Exclude the pictures, then repeat the remaining data exactly.
○ ○ ○
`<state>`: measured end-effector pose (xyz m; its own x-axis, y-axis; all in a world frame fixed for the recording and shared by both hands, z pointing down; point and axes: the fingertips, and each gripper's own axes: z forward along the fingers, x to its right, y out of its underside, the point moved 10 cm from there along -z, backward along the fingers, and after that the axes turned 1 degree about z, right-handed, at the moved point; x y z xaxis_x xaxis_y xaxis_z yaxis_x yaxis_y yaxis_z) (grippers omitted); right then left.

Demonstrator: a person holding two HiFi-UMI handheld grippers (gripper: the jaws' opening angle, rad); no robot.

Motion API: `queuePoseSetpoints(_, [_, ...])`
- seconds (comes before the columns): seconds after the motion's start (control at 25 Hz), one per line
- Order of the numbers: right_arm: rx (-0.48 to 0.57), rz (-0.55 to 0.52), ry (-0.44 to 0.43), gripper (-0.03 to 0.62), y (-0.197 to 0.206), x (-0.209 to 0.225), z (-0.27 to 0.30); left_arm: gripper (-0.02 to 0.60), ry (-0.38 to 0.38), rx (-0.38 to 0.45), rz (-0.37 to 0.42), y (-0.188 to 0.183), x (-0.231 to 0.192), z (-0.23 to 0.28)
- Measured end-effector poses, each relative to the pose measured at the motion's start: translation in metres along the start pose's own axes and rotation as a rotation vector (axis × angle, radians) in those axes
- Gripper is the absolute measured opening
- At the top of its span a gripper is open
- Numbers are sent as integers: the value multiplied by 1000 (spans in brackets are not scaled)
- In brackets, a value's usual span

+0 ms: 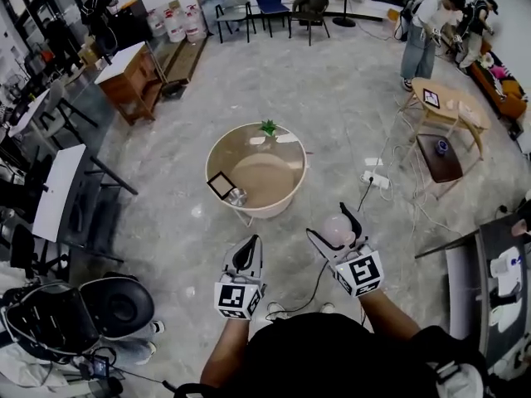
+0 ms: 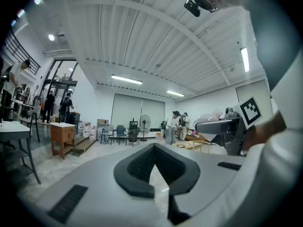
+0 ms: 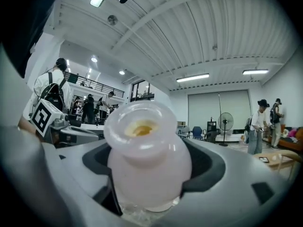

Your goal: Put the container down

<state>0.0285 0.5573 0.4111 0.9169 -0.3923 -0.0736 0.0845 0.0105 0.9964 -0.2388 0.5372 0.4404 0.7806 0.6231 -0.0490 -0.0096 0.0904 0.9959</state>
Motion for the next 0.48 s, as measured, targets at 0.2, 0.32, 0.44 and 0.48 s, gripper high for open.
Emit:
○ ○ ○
## Solved exercise:
`<state>`: measured end-effector pose (xyz m; its own x-axis, y-axis; all in a world frame fixed for the recording and shared by both hands, z pointing down; point and axes: the fingertips, and each gripper's own axes: z forward along the fingers, x to its right, y out of its underside, the point moved 10 cm from there along -z, backward along the fingers, and after that the axes turned 1 degree about z, right-handed, at the moved point; x y z xaxis_x xaxis_y xaxis_z yaxis_x yaxis_y yaxis_z) (grippers omitted); right then left.

Demonstrator: a person holding two HiFi-UMI handheld grippers (gripper: the jaws' opening angle, rad); no robot.

Motion API: `queuePoseSetpoints(_, [_, ...])`
- seconds (comes before the columns): seconds after the motion's start (control at 25 Hz), one per line
- Order of the numbers: right_arm: rx (-0.48 to 0.57), rz (-0.55 to 0.52), ry (-0.44 to 0.43), gripper (-0.03 to 0.62), y (-0.197 to 0.206), x (-0.209 to 0.225), z (-0.27 to 0.30); left_arm: gripper (-0.02 to 0.60), ry (-0.38 to 0.38), rx (-0.38 to 0.45), rz (-0.37 to 0.42), y (-0.188 to 0.183), x (-0.231 to 0.192), z (-0.23 to 0.28)
- Measured end-effector poses, each relative to the pose measured at the motion's start: translation in metres along the start pose's own axes and rotation as a rotation vector (axis × angle, radians) in those axes
- Gripper is the absolute measured opening
- At the top of its span a gripper is open
- Numbers are sent as integers: the value multiplied by 1000 (spans in brackets are not scaled)
- In brackets, a value's usual span

+0 ms: 
+0 ms: 
+0 ms: 

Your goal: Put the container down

<state>0.0285 0.5573 0.4111 0.9169 -0.3923 -0.0736 0.0845 0.0105 0.9964 -0.2388 0.5372 0.4404 0.7806 0.6231 -0.0490 -0.0096 0.0904 0.9959</state>
Motion for the next 0.48 s, as measured, targets at 0.2, 0.32, 0.44 and 0.48 s, gripper high for open.
Emit:

There is no additional output for this exercise.